• What you should do
Write each entry down again precisely, skipping nothing.

Top of Available records

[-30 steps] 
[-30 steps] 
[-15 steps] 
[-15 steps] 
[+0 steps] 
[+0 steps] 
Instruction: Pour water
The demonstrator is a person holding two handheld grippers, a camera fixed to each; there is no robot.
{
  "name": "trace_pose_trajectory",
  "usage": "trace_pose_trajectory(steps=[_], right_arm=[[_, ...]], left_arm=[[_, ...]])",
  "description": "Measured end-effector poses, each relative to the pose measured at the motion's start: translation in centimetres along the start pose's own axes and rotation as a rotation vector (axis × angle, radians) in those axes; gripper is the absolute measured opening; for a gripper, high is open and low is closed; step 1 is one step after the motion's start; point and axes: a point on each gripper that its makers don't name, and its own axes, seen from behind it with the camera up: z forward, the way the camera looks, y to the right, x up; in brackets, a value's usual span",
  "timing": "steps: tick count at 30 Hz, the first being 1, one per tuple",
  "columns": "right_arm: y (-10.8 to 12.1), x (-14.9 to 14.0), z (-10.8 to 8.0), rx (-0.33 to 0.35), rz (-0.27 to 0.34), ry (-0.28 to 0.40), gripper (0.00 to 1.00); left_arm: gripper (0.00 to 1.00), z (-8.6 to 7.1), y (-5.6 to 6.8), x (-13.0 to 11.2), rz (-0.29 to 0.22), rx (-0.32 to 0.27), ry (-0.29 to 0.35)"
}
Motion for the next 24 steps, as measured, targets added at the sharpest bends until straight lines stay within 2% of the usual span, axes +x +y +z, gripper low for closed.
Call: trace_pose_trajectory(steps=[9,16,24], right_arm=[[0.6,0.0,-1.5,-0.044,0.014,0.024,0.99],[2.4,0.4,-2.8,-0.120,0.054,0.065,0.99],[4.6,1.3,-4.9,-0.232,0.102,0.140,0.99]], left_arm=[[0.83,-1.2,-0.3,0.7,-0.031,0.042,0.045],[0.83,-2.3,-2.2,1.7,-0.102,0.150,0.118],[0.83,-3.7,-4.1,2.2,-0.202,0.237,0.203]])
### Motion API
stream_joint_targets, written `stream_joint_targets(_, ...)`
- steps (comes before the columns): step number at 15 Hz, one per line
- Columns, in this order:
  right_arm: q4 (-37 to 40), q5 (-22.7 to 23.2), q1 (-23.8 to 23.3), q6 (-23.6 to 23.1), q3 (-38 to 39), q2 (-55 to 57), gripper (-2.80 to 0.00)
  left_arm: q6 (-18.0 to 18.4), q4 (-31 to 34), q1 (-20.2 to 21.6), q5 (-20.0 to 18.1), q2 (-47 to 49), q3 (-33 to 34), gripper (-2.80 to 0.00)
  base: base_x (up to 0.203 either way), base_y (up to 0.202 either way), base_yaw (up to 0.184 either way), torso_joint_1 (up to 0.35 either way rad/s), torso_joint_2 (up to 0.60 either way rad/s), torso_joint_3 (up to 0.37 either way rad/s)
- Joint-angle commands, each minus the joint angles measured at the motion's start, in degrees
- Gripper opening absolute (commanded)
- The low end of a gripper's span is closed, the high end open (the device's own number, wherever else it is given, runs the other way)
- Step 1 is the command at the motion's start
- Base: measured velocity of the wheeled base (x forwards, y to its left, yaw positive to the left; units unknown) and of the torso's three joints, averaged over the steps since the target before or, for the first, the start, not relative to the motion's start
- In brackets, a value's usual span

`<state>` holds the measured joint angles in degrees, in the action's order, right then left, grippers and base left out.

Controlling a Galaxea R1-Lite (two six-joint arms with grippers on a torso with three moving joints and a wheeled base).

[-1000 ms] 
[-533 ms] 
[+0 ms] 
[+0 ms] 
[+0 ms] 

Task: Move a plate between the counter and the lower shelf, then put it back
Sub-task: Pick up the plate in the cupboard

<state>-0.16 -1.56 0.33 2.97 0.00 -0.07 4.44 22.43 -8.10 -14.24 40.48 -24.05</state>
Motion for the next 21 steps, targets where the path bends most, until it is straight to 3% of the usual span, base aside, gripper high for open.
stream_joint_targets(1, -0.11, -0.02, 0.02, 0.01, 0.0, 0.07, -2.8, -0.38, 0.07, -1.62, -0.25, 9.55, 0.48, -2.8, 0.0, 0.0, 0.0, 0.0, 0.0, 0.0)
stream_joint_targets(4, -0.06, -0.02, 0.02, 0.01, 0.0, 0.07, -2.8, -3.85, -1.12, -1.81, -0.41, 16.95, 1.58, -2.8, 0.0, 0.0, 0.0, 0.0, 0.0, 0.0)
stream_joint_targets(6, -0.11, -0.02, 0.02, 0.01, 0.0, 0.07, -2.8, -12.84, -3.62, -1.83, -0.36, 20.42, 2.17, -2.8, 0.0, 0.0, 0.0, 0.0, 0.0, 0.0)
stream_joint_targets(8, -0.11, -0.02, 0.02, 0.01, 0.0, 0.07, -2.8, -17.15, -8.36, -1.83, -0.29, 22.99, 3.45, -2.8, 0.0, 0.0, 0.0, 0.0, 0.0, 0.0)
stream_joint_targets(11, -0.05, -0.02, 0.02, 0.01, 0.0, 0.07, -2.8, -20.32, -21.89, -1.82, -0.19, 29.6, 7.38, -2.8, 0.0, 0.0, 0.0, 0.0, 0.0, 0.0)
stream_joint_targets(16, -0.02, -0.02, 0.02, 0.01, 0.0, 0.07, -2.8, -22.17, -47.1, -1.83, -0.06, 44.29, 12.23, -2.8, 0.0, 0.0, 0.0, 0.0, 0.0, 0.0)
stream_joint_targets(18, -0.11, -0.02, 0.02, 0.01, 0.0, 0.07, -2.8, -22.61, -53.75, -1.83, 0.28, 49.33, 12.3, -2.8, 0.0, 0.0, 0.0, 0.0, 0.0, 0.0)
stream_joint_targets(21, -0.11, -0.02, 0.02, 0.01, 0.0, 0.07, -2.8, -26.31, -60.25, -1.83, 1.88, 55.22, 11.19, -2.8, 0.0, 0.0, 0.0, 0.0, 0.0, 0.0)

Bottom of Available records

• Answer to this task
[-30 steps] 
[-30 steps] 
[-15 steps] 
[-15 steps] 
[+0 steps] 
[+0 steps] 
Instruction: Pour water
The demonstrator is a person holding two handheld grippers, a camera fixed to each; there is no robot.
{
  "name": "trace_pose_trajectory",
  "usage": "trace_pose_trajectory(steps=[_], right_arm=[[_, ...]], left_arm=[[_, ...]])",
  "description": "Measured end-effector poses, each relative to the pose measured at the motion's start: translation in centimetres along the start pose's own axes and rotation as a rotation vector (axis × angle, radians) in those axes; gripper is the absolute measured opening; for a gripper, high is open and low is closed; step 1 is one step after the motion's start; point and axes: a point on each gripper that its makers don't name, and its own axes, seen from behind it with the camera up: z forward, the way the camera looks, y to the right, x up; in brackets, a value's usual span",
  "timing": "steps: tick count at 30 Hz, the first being 1, one per tuple",
  "columns": "right_arm: y (-10.8 to 12.1), x (-14.9 to 14.0), z (-10.8 to 8.0), rx (-0.33 to 0.35), rz (-0.27 to 0.34), ry (-0.28 to 0.40), gripper (0.00 to 1.00); left_arm: gripper (0.00 to 1.00), z (-8.6 to 7.1), y (-5.6 to 6.8), x (-13.0 to 11.2), rz (-0.29 to 0.22), rx (-0.32 to 0.27), ry (-0.29 to 0.35)"
}
Motion for the next 24 steps, as measured, targets added at the sharpest bends until straight lines stay within 2% of the usual span, axes +x +y +z, gripper low for closed.
Call: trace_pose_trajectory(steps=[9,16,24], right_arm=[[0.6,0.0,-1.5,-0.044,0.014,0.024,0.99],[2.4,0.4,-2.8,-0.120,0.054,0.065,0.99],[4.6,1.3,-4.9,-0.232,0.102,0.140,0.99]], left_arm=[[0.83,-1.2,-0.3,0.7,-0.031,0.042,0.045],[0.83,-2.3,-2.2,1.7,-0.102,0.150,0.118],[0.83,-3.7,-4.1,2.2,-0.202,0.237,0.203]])
### Motion API
stream_joint_targets, written `stream_joint_targets(_, ...)`
- steps (comes before the columns): step number at 15 Hz, one per line
- Columns, in this order:
  right_arm: q4 (-37 to 40), q5 (-22.7 to 23.2), q1 (-23.8 to 23.3), q6 (-23.6 to 23.1), q3 (-38 to 39), q2 (-55 to 57), gripper (-2.80 to 0.00)
  left_arm: q6 (-18.0 to 18.4), q4 (-31 to 34), q1 (-20.2 to 21.6), q5 (-20.0 to 18.1), q2 (-47 to 49), q3 (-33 to 34), gripper (-2.80 to 0.00)
  base: base_x (up to 0.203 either way), base_y (up to 0.202 either way), base_yaw (up to 0.184 either way), torso_joint_1 (up to 0.35 either way rad/s), torso_joint_2 (up to 0.60 either way rad/s), torso_joint_3 (up to 0.37 either way rad/s)
- Joint-angle commands, each minus the joint angles measured at the motion's start, in degrees
- Gripper opening absolute (commanded)
- The low end of a gripper's span is closed, the high end open (the device's own number, wherever else it is given, runs the other way)
- Step 1 is the command at the motion's start
- Base: measured velocity of the wheeled base (x forwards, y to its left, yaw positive to the left; units unknown) and of the torso's three joints, averaged over the steps since the target before or, for the first, the start, not relative to the motion's start
- In brackets, a value's usual span

`<state>` holds the measured joint angles in degrees, in the action's order, right then left, grippers and base left out.

Controlling a Galaxea R1-Lite (two six-joint arms with grippers on a torso with three moving joints and a wheeled base).

[-1000 ms] 
[-533 ms] 
[+0 ms] 
[+0 ms] 
[+0 ms] 

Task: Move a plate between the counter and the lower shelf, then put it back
Sub-task: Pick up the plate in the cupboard

<state>-0.16 -1.56 0.33 2.97 0.00 -0.07 4.44 22.43 -8.10 -14.24 40.48 -24.05</state>
Motion for the next 21 steps, targets where the path bends most, until it is straight to 3% of the usual span, base aside, gripper high for open.
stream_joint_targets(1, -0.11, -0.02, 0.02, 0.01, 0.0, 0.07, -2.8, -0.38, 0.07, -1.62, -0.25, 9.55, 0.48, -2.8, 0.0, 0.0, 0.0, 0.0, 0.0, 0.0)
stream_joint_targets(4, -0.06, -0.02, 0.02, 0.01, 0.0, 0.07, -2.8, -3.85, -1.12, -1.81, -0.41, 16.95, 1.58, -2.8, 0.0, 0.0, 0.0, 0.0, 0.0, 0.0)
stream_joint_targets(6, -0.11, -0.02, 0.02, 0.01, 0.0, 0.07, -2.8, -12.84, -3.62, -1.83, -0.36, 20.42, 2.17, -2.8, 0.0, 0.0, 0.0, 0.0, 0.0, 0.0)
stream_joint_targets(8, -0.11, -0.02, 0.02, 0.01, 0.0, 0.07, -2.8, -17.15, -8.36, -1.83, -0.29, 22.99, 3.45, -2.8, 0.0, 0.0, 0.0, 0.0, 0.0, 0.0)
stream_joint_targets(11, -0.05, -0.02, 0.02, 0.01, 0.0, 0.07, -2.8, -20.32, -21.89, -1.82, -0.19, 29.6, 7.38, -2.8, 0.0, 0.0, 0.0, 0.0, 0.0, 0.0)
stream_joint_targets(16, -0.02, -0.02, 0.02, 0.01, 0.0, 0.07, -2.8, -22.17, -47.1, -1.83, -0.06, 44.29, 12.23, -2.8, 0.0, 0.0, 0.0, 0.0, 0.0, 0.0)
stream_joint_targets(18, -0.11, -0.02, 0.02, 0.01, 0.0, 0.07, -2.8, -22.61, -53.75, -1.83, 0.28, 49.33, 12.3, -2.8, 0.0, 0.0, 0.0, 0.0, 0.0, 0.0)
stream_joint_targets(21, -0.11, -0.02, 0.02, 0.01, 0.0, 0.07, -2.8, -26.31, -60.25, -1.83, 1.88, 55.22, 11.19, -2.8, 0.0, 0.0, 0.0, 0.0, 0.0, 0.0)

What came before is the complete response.